We followed the Lower Trail to the Lower Emerald Pool, which is located at the base of a cliff. Two small streams spread across the cliff face and trickle into the pools. The trail leads behind the falling water. The view was astonishing really. As we passed the Lower Emerald Pool there were signs posted for all humans to NOT touch the water in the pools. That’s right. No touchy, touchy. So we hiked and swerved and curved and eventually lapped the hover rounds and strollers as we climbed a steep route to connect with the Middle Trail. So long suckers! But before I started really patting myself on the back I probably should have taken into account the steep trail that continues up the canyon up to the Upper Pool. The Upper Pool is larger, with a high waterfall coming into it from a towering cliff. That’s where I started huffing and puffing and getting passed by the chubbier members of our group. What the fuck? Have I really gotten THAT out of shape? This is ridiculous! And that’s when I turned on…THE TERMINATOR! I started pumping my arms and legs like some spasmodic Duracell Bunny gone haywire. Must beat them to the top! Must beat them to the top! *Huff. Puff. Huff. Puff. Wheeze. Grab the side of a cliff* I think I’m going to pass out. But sure enough, as soon as I sat my corn beef-eating ass down the super freaks were passing me with smiles in their faces.
“How you doing Stace?” Jonathon asked, passing me without so much as a whimper with Adam trailing right behind him.
“You don’t look so good. Do you need some water?” Adam asked me while handing me his bottle.
“I’m fine! I have my own water thank you very much!” I snapped.
“Well we’re going to go on ahead. We’ll meet you at the top.” And they both marched off full of left over Goldschlager, and apparently some of the Chutzpa that rubbed off on them from the septuagenarians the night before.
Once I had finally reached the top of the mountain I was exhausted. I…just….water…. There I was surrounded by pools of water and Zion Nation Park wouldn’t let me touch any of it. All I wanted was to rub some nice cool water on my hands and on the back of my neck but I was surrounded by a handful of other tourists I didn’t know, and could tell by looking at some of them that they just couldn’t wait to report someone like me to the Ranger office. So I sat until my internal temperature eventually went back to normal. Meanwhile the guys were taking pictures and finding caves to pee in. By the time I came back around to enjoy the view I had come to the same conclusion as I had before I took on the mountain. I was truly just a very small speck. A very small speck with a camera. It wasn’t great, but it was going to have to do. So we all took pictures of each other, the scenery, and I personally took pictures of a bunch of frogs. Maybe it was the weed, maybe it was the exhaustion, but I swear these frogs were a pinkish silver color. I have tried to look them up for you here on the web to show you a picture but alas, I can’t find anything to compare to it. But I don’t care what anyone says, or anyone thinks, those damn frogs were NOT green.

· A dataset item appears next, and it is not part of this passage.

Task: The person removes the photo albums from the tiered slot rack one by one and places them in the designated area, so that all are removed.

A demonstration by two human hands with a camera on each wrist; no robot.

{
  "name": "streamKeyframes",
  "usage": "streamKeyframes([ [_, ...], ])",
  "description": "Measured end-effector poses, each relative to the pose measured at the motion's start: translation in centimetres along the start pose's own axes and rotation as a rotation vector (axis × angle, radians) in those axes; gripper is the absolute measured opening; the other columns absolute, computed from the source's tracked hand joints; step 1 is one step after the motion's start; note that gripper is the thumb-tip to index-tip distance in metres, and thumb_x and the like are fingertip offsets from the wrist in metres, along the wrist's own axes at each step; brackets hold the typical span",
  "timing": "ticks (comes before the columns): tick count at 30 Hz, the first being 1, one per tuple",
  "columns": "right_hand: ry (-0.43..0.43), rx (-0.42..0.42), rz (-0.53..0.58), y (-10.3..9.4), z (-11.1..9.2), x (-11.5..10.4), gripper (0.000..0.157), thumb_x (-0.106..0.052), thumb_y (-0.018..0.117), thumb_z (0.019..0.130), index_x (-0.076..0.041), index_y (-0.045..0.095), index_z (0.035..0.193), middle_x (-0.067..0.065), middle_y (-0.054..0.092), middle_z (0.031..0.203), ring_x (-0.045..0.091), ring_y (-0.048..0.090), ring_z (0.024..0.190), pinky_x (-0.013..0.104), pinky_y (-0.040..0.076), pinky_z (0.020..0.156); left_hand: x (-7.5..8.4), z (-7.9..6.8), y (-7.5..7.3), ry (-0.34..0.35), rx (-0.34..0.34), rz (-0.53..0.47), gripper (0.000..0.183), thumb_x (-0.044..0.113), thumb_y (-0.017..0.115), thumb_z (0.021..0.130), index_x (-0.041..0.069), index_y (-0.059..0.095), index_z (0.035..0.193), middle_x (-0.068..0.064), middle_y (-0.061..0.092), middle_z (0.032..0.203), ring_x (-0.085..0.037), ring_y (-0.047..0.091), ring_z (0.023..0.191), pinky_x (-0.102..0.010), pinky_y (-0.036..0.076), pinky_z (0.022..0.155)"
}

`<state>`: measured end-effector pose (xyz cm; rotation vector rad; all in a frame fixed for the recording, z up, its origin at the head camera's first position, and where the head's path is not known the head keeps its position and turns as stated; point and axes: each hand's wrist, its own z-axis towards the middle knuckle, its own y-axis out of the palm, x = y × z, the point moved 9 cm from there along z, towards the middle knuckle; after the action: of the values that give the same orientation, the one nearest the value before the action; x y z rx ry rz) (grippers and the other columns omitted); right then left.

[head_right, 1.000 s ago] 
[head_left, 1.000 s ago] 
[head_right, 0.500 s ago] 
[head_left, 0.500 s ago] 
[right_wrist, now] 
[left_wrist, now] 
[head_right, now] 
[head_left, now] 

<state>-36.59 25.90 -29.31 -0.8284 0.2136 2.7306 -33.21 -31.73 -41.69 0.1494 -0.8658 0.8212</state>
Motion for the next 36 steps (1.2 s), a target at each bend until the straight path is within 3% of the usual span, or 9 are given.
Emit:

It took us a little time to get back down the mountain but the whole day was so worth it. We all climbed back into the Cadillac and made our way out of the park when I noticed one glaring fact. No matter what we were doing, or where we were driving, I always got the shitty seat.
“Hey! Why do I always have to sit behind the driver? I demand a new seat. We have driven from California to Utah and you all have rotated seats yet here I am behind the driver. I feel like I’m in the penalty box. Did I do something bad?” This just made my companions laugh. And that’s when we decided that the seat behind the driver would officially be known as “The Penalty Box.” If you pissed any one of us off, you went into the box. If you’re cranky? Get in the Box. If you passed gas, you and your unwelcome ass had a one-way ticket to the Box. So we had a deal and we had all agreed on it. And as we drove on through Zion I looked out the window at the view. I didn’t really see all that much because you see…once again, I was in the Box.